On 10/25/2013 2:29 PM, michael.boom wrote:
As for why I am optimizing, well i do lots of delete by id and by query and
after a while about 30% of maxDocs are deletedDocs. On a 50G index that
means about 15G of space which I am trying to free by doing the
optimization.
"it's usually better NOT to optimize...."
Could you provide some more details on this?
Thank you!
Improvements in Lucene have made performance better on multi-segment
indexes than it was in the past. There is still a small performance
gain when optimizing multiple segments down to one, but it's not as much
as it once was.
Optimizing is the only real way to shrink the index when there are large
numbers of deleted documents, so in your case, doing an optimize is not
a bad thing. It might be the kind of thing you manually trigger when
you notice that there are a lot of deleted documents.
All of the arguments against optimization really boil down to one, and
it's a really good one. Optimization rewrites your entire index. This
means it has to read the whole thing, look at each document, and write
non-deleted documents back out. This takes some of your CPU resources,
but it's not usually a lot on modern hardware. The part that's really
bad is that it generates a HUGE amount of I/O, and unless you have
enough extra RAM to hold your index *twice*, will generally result in
the OS disk cache being far less efficient while it's happening.

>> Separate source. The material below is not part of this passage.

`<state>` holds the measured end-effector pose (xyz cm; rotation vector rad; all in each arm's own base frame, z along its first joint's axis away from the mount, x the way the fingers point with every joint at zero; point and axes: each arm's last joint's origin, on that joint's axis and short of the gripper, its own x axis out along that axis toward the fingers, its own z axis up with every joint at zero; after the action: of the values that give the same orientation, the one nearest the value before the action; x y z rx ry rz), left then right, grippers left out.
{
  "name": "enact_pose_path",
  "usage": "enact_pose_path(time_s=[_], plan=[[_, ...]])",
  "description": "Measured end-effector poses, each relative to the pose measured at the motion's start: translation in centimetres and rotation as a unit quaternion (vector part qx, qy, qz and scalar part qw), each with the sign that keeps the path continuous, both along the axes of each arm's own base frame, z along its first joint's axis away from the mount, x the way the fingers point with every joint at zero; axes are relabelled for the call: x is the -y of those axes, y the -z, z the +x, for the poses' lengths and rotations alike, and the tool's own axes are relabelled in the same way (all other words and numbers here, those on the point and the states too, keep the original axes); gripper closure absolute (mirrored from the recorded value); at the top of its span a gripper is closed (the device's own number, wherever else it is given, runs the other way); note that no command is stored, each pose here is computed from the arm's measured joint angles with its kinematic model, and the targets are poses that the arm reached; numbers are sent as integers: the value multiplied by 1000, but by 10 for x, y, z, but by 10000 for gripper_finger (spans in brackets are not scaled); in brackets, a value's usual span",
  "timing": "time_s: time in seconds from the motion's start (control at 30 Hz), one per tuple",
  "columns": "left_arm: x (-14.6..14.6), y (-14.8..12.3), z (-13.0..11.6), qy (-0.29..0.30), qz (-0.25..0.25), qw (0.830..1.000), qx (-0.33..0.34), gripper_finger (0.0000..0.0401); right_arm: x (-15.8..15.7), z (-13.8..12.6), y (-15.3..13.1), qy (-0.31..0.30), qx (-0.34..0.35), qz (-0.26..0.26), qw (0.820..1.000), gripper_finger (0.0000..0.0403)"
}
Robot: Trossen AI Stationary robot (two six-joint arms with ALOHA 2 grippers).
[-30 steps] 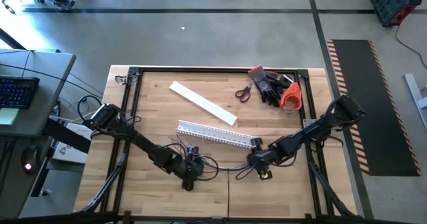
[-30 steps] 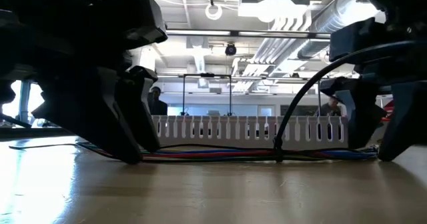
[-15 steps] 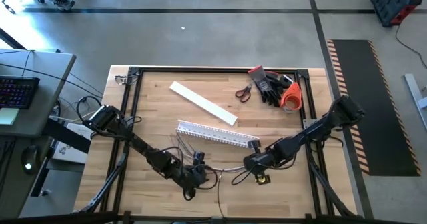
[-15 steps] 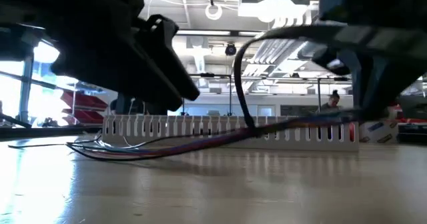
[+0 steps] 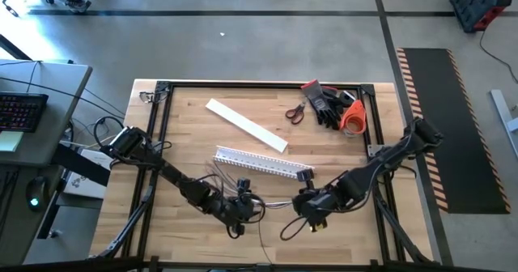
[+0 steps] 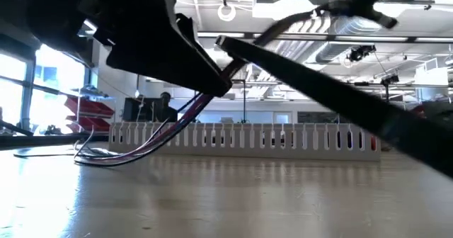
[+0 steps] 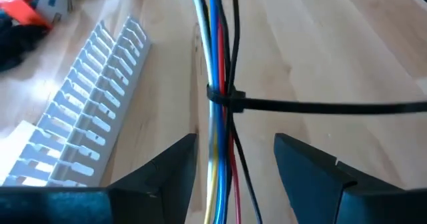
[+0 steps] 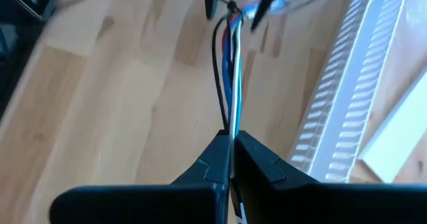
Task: Ziptie cables
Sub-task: Put the colored ziptied cable into the white cable duct
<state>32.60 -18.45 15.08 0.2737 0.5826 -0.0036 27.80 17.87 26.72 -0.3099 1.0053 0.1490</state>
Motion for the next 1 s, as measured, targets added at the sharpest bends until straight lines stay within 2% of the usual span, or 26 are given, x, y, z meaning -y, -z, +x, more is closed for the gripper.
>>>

This
major I/O burden will generally make queries very slow while the
optimize is happening.
Some might make the argument that optimizing requires a lot of disk
space, but regular merges during indexing can result in the same
behavior, so it's always recommended that you have enough space for 2-3
times your actual index size.
If optimizes happen really fast because your index is not very big, or
you have a period of time during the day or night where your index is
mostly idle, then it can make a lot of sense to do regular optimizes for
performance reasons or to shrink the index when there are a lot of deletes.
Thanks,
Shawn